Comment les problèmes moteurs sont-ils liés aux facteurs génétiques qui influencent l'autisme ?

Certaines mutations qui prédisposent les personnes à l'autisme peuvent également contribuer aux problèmes de motricité. Par exemple, chaque retard d'un mois dans le début de la marche augmente de 17 % les chances d'un enfant de présenter une mutation spontanée d'un gène de l'autisme, selon une étude de 20176. Et certaines formes "syndromiques" d'autisme - celles qui ont une cause génétique unique - incluent des problèmes moteurs particuliers parmi leurs caractéristiques déterminantes : Les personnes atteintes du syndrome de Phelan-McDermid ont souvent un faible tonus musculaire, et les enfants atteints du syndrome de dup15q ont tendance à avoir une démarche caractéristique.

Bien que les problèmes moteurs aient tendance à être plus graves chez les autistes présentant une déficience intellectuelle, ils peuvent toucher n'importe qui dans le spectre. Par exemple, les personnes autistes porteuses de mutations spontanées ont une probabilité accrue de problèmes moteurs, qu'elles aient ou non une déficience intellectuelle, selon une étude de 2018. D'autres études ont révélé que les enfants du spectre ont plus de problèmes moteurs que les témoins typiques appariés pour le quotient intellectuel. Certains chercheurs affirment que des problèmes moteurs particuliers peuvent aider à distinguer les formes syndromiques d'autisme des formes non syndromiques, mais cette idée reste à prouver.

Que pourrait-il se passer dans le cerveau ?

Les différences de connectivité entre les régions du cerveau pourraient contribuer à expliquer les difficultés motrices de certains autistes. Par exemple, les enfants autistes présentent une synchronisation réduite de l'activité entre leurs régions visuelles et motrices ; moins il y a de synchronisation, plus leurs déficits sociaux sont graves, selon une échelle standard. Leurs problèmes moteurs peuvent également provenir d'une moindre connectivité entre le lobe pariétal inférieur, une région impliquée dans la coordination œil-main, et le cervelet, qui aide à guider et à corriger les mouvements. D'autres preuves impliquent des connexions faibles entre les régions sensorielles et motrices et une activité atypique dans un réseau important pour la planification motrice.

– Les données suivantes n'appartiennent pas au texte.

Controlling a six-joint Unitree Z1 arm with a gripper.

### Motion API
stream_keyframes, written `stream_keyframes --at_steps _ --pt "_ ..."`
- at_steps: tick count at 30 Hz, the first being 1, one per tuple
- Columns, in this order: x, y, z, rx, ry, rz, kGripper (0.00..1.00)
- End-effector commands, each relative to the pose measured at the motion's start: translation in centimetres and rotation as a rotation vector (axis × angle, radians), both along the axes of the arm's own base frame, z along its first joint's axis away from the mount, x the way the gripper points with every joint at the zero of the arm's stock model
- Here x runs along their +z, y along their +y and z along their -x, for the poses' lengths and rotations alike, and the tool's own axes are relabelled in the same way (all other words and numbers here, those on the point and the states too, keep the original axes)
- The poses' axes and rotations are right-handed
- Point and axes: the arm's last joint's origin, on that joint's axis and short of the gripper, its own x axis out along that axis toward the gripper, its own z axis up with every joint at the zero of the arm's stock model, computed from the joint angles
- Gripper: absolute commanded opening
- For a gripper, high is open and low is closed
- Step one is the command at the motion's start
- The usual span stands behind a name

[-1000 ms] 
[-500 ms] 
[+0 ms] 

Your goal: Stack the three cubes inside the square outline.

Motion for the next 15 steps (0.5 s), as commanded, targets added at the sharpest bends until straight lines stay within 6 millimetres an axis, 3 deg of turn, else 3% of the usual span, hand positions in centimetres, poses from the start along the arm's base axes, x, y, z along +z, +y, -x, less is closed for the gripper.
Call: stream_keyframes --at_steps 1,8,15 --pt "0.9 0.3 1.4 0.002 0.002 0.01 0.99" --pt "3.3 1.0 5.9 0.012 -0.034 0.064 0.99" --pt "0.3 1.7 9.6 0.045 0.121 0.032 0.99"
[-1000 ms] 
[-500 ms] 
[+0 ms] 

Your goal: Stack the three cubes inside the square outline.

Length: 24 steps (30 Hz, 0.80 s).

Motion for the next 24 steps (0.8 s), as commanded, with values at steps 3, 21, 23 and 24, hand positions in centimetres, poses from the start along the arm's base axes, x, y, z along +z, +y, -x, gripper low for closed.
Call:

Les personnes autistes semblent également ne pas tenir compte des informations visuelles et s'appuyer davantage sur la proprioception, c'est-à-dire le sens interne de la position de leur corps, que les personnes normales lorsqu'elles apprennent à utiliser un nouvel outil. Plus les personnes autistes se fient à la proprioception, plus leurs déficits sociaux sont graves, bien que les chercheurs ne sachent pas encore pourquoi.